Exercise objective: Copy the lines below exactly. No picture goes into the copy.

Input data:
+++

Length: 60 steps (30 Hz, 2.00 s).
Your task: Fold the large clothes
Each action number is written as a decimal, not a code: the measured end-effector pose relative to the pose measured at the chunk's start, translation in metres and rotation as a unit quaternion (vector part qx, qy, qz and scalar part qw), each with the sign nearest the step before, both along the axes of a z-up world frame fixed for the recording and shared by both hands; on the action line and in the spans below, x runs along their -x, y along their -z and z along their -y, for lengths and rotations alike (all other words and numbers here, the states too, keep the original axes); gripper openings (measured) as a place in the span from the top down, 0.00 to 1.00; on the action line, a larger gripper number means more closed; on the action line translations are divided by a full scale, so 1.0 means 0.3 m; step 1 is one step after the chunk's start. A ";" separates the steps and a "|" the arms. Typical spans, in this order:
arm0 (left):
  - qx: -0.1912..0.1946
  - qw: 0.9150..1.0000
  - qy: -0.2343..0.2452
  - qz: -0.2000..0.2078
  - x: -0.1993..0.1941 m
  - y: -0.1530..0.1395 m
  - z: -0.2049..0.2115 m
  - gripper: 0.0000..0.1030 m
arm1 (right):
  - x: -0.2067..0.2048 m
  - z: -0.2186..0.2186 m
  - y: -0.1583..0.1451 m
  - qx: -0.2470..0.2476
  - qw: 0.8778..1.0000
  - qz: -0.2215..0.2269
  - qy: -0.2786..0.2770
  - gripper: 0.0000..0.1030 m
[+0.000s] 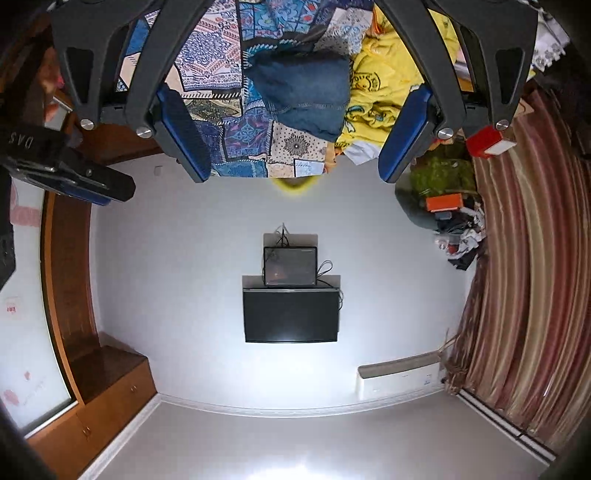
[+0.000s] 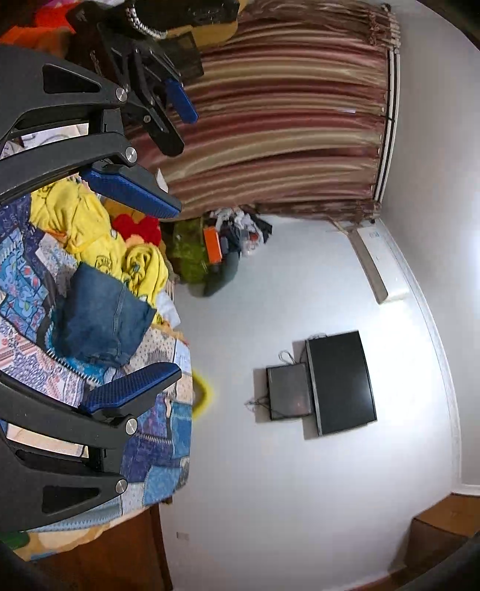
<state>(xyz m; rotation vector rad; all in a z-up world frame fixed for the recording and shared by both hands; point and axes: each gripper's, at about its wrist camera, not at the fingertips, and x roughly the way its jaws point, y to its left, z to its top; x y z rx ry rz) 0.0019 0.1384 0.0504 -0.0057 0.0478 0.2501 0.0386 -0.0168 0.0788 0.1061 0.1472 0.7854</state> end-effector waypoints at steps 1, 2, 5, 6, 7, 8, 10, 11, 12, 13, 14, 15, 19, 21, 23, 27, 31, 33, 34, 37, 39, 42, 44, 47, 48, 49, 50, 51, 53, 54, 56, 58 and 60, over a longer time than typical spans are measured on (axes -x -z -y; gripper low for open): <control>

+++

Exercise solution:
Length: 60 steps (30 Hz, 2.00 s).
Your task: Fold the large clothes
Each action number is written as a decimal, not a code: the measured end-effector pose relative to the pose measured at the chunk's start, translation in metres and rotation as a unit quaternion (vector part qx, qy, qz and scalar part qw), each with the sign nearest the step before, both along the axes of a z-up world frame fixed for the recording and shared by both hands; on the action line and in the spans below, x runs along their -x, y along their -z and z along their -y, for lengths and rotations alike (all other words and numbers here, the states too, keep the original axes); gripper openings (measured) as a place in the span from the top down, 0.00 to 1.00; on the action line, a larger gripper number means more closed; on the action line translations are divided by a full scale, so 1.0 means 0.3 m; step 1 is one step after the chunk's start. A ";" separates the steps and a "|" the arms. Typical spans, in this order:
arm0 (left):
  - qx: -0.1912..0.1946
  - qw: 0.9150..1.0000
  - qy: -0.2343..0.2452
  - qz: -0.2000..0.2078
  - x: -0.1993..0.1941 m
  - y: -0.1530..0.1395 m
  - z: -0.2049..0.2115 m
  - gripper: 0.0000..0.1030 m
arm1 (right):
  - x: -0.2067..0.2048 m
  - z: -0.2186..0.2186 m
  - y: -0.1583..0.1451 m
  - qx: -0.2470..0.2476
  - qw: 0.8778..1.0000
  - qz: -0.2215..0.2269
  - qy: -0.2786..0.2770
  - gripper: 0.0000..0.1030 m
[+0.000s] 
[+0.000s] 
<state>(xyz m; rotation vector rad; all in a z-up world frame fixed for the recording and shared by both hands; point and axes: each gripper's, at about its wrist camera, not at the fingertips, and x roughly the way its jaws point, y to its left, z to its top; x y z rx ry rz) 0.0019 0.1384 0.0504 -0.0057 0.0478 0.2501 0.0386 -0.0168 0.0788 0.1061 0.1472 0.7854</state> end-effector waypoints at steps 1, 2, 5, 6, 7, 8, 10, 11, 12, 13, 14, 15, 19, 21, 23, 27, 31, 33, 34, 37, 39, 42, 44, 47, 48, 49, 50, 51, 53, 54, 56, 58 and 60, over a longer time than typical spans are measured on (axes -x -z -y; gripper low for open): <control>

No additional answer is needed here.